> [What you will do]:
A line belongs in the answer if it contains "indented"; copy every such line from the entries below.

> [Data supplied]:

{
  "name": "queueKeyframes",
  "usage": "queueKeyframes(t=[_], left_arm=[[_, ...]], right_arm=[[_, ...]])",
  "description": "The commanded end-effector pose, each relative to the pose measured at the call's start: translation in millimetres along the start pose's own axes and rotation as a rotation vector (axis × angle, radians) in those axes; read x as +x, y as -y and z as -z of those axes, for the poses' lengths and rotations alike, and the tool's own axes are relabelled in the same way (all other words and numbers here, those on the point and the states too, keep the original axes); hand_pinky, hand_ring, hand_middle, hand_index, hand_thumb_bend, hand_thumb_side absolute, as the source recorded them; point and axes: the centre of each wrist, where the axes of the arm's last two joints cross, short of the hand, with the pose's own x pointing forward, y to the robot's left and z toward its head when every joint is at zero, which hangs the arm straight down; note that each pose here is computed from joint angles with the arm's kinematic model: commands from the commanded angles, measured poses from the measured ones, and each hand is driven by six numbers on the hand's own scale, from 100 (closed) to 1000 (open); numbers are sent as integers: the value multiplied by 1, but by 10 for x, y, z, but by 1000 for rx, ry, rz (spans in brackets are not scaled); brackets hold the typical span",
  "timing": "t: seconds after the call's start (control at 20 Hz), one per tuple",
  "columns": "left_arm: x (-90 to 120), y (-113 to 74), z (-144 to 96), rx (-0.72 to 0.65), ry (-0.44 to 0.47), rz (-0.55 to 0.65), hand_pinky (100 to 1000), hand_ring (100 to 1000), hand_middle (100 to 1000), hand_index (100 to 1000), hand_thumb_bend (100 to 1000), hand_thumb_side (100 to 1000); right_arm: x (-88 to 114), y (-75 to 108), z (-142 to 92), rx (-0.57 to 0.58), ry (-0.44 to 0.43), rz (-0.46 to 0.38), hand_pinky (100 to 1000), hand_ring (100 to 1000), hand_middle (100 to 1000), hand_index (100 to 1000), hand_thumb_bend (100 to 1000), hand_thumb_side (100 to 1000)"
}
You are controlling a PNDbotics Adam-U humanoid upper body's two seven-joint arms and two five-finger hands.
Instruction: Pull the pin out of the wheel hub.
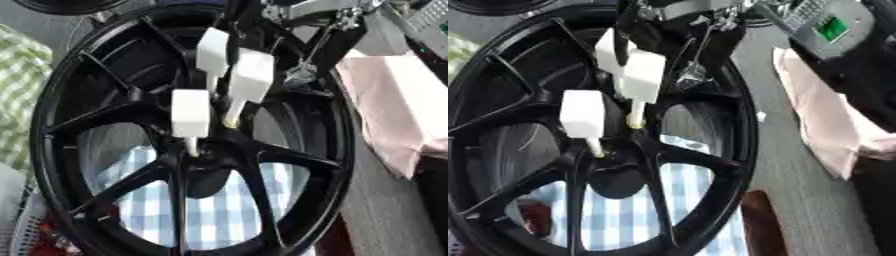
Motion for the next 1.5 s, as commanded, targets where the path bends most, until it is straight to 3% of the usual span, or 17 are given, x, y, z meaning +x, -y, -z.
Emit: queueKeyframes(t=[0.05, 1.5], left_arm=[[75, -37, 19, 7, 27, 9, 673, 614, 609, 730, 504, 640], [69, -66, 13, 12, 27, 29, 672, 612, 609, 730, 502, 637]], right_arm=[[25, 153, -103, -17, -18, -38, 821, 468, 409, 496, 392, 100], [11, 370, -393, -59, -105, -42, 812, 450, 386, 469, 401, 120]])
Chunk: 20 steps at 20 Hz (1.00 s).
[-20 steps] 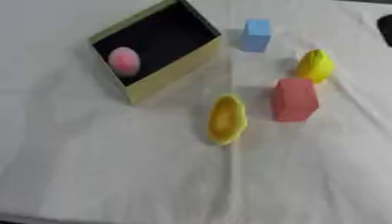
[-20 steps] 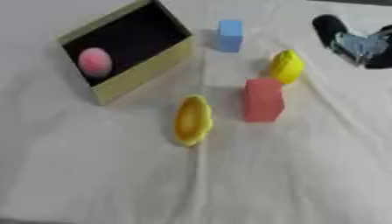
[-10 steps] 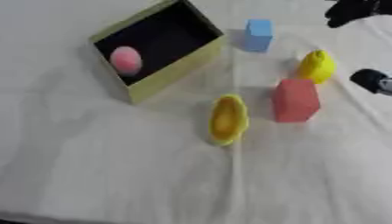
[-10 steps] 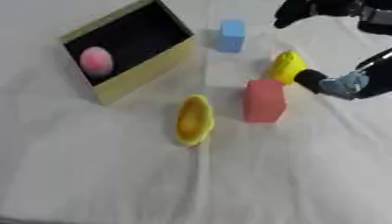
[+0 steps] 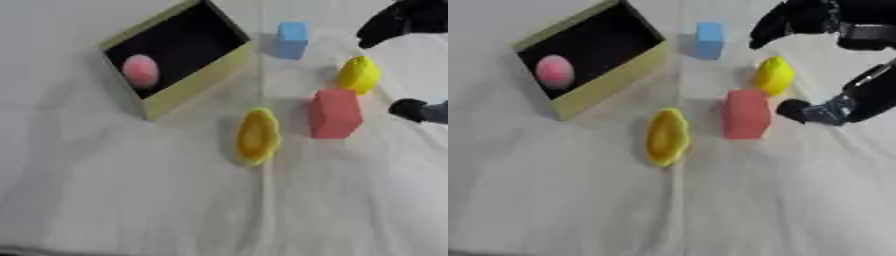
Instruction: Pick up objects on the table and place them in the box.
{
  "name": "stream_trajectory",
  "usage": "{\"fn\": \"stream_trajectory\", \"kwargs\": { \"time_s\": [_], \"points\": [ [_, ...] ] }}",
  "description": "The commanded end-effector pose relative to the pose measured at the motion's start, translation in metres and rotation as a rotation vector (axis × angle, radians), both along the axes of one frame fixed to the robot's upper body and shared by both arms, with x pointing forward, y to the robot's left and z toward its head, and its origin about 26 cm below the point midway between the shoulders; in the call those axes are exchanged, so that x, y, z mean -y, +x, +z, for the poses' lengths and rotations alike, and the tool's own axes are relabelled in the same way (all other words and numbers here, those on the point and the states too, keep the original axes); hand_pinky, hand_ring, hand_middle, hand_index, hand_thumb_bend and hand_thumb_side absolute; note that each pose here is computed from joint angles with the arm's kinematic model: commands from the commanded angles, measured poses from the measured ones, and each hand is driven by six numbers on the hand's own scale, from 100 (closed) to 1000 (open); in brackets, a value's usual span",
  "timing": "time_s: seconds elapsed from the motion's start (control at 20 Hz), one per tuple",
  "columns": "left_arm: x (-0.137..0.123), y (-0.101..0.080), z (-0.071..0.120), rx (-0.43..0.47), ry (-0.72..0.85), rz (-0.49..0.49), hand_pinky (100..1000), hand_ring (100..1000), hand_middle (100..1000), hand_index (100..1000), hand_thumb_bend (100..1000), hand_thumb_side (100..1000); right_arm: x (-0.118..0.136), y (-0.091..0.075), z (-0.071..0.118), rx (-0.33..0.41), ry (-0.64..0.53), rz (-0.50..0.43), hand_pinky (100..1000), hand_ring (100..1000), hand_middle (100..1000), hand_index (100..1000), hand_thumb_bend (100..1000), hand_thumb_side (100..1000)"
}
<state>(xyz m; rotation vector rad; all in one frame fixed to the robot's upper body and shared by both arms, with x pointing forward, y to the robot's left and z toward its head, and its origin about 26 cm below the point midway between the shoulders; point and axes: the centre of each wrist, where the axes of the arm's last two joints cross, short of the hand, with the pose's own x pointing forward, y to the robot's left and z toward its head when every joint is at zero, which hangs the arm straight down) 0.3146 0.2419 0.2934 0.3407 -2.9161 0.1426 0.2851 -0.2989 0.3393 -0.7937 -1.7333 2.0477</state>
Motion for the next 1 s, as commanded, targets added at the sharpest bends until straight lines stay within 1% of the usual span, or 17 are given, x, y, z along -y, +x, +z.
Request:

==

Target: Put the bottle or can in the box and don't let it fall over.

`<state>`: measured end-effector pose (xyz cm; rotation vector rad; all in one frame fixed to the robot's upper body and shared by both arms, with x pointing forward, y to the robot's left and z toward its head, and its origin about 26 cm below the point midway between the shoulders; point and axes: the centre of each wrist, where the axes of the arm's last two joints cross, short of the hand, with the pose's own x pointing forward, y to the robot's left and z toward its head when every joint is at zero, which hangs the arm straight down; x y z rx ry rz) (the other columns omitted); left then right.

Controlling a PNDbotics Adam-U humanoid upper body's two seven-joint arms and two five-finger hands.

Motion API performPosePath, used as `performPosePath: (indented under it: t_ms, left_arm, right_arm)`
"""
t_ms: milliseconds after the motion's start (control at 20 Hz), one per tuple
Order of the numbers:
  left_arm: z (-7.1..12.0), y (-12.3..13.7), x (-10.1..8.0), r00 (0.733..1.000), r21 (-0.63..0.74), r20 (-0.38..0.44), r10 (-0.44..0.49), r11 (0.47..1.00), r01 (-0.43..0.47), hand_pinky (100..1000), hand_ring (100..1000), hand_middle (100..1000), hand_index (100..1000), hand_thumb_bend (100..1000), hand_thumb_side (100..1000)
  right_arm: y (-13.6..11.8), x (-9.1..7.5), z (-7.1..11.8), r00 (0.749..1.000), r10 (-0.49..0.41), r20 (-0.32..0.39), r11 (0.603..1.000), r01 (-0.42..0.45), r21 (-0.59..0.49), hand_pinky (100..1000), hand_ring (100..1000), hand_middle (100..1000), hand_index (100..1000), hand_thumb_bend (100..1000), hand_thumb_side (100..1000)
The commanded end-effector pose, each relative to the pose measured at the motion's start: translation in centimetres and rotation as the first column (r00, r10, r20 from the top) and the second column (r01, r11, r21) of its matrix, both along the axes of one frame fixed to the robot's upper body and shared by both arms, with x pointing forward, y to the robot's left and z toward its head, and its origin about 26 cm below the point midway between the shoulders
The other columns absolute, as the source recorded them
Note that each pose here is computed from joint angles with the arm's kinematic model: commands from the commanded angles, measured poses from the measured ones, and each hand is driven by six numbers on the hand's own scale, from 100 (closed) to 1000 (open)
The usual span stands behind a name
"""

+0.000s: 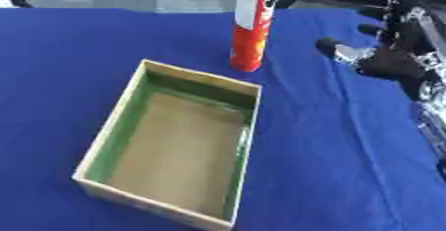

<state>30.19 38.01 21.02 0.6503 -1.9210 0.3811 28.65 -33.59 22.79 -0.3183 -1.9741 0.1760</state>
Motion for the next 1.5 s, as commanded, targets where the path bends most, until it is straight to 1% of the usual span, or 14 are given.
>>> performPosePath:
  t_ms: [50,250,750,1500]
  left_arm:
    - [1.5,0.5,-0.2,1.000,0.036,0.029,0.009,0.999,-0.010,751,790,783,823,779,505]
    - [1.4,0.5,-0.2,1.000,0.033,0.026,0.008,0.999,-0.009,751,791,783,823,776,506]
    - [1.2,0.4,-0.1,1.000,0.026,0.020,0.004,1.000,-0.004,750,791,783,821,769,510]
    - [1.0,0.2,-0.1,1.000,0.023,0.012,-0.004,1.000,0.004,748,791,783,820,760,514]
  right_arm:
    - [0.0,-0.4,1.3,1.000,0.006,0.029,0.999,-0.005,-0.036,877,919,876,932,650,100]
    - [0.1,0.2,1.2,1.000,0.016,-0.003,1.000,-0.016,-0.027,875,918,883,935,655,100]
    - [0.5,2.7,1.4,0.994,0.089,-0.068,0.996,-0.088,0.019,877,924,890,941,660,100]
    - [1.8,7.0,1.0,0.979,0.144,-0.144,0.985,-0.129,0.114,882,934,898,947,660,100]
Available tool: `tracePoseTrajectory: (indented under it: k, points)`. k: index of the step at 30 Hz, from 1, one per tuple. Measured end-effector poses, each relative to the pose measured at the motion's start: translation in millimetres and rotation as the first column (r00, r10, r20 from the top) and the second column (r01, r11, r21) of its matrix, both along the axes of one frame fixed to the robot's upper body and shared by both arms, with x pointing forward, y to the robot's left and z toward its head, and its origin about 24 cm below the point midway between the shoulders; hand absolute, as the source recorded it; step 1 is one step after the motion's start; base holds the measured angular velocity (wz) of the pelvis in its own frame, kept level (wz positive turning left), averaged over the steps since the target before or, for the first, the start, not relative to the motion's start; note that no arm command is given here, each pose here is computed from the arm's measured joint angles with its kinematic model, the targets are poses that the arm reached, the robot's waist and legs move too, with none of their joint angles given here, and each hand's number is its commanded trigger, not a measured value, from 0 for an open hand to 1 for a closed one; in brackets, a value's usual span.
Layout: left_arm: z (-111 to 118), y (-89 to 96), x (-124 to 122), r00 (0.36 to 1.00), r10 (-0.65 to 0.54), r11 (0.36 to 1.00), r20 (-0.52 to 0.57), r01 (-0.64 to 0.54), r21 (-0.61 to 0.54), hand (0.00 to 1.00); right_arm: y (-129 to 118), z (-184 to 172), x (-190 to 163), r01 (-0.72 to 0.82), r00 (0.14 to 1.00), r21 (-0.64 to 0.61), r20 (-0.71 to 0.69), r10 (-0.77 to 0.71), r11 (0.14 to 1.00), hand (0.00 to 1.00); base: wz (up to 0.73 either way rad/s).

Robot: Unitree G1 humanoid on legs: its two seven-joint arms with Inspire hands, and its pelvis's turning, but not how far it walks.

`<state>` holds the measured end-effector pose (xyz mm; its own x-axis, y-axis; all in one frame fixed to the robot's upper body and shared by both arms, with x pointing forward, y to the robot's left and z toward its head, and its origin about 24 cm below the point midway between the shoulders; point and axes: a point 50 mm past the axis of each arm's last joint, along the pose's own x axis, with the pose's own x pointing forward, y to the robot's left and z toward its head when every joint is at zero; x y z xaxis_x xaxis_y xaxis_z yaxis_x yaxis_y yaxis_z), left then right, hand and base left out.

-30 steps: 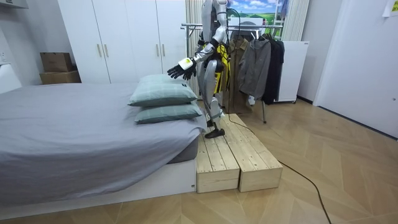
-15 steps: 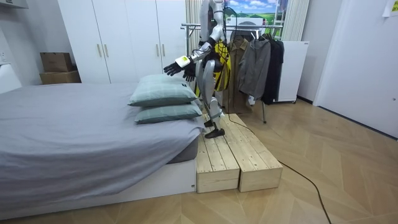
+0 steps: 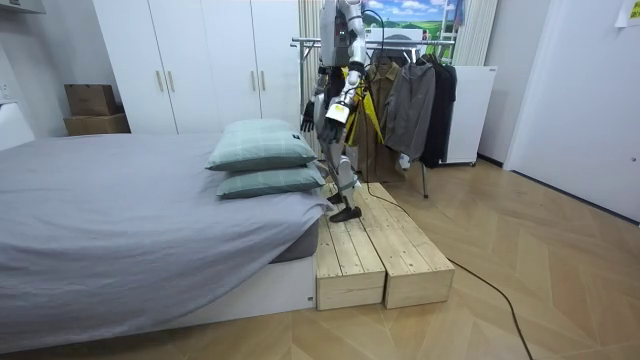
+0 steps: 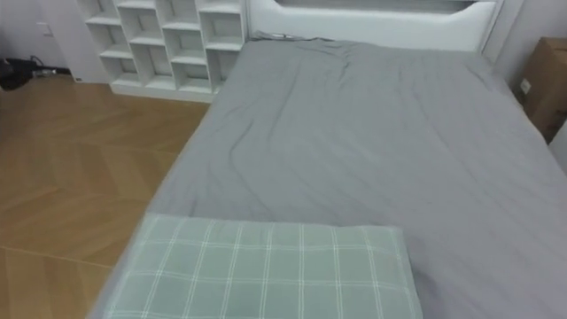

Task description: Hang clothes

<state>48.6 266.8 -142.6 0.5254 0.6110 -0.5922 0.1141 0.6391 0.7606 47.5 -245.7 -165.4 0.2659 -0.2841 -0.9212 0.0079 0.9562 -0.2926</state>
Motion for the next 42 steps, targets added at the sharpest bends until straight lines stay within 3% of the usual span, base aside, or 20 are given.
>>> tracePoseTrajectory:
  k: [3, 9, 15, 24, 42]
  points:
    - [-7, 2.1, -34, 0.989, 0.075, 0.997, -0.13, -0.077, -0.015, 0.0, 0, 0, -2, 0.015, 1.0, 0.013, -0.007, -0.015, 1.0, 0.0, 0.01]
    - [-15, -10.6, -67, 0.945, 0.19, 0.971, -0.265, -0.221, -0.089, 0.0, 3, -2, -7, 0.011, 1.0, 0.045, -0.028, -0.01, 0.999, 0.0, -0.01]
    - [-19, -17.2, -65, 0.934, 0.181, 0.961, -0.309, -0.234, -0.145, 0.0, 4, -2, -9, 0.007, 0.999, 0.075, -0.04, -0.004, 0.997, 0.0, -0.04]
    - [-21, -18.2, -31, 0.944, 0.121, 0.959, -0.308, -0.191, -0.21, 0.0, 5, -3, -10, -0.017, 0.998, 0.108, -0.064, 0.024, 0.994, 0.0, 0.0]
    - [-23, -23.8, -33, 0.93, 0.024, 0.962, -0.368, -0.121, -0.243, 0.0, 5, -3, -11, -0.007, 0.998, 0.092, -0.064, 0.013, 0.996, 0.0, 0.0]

> [Result below]:
Motion API performPosePath, used as `performPosePath: (indented under it: t_ms, left_arm, right_arm)`
Available tool: `tracePoseTrajectory: (indented under it: k, points)`. k: index of the step at 30 Hz, from 1, one per tuple. Measured end-effector poses, each relative to the pose measured at the motion's start: translation in millimetres and rotation as the first column (r00, r10, r20 from the top) and the second column (r01, r11, r21) of its matrix, both along the axes of one frame fixed to the robot's upper body and shared by both arms, with x pointing forward, y to the robot's left and z toward its head, and its origin about 24 cm below the point midway between the shoulders; hand absolute, as the source recorded it; step 1 is one step after the motion's start; base holds the measured angular velocity (wz) of the pelvis in its own frame, kept level (wz positive turning left), averaged over the steps since the target before or, for the first, the start, not relative to the motion's start; note that no arm command is given here, each pose here is computed from the arm's measured joint angles with its kinematic model, the targets are poses that the arm reached, the robot's waist and legs move too, with none of their joint angles given here, and each hand's number is its commanded trigger, not a measured value, from 0 for an open hand to 1 for a closed one; in brackets, a value's usual span.

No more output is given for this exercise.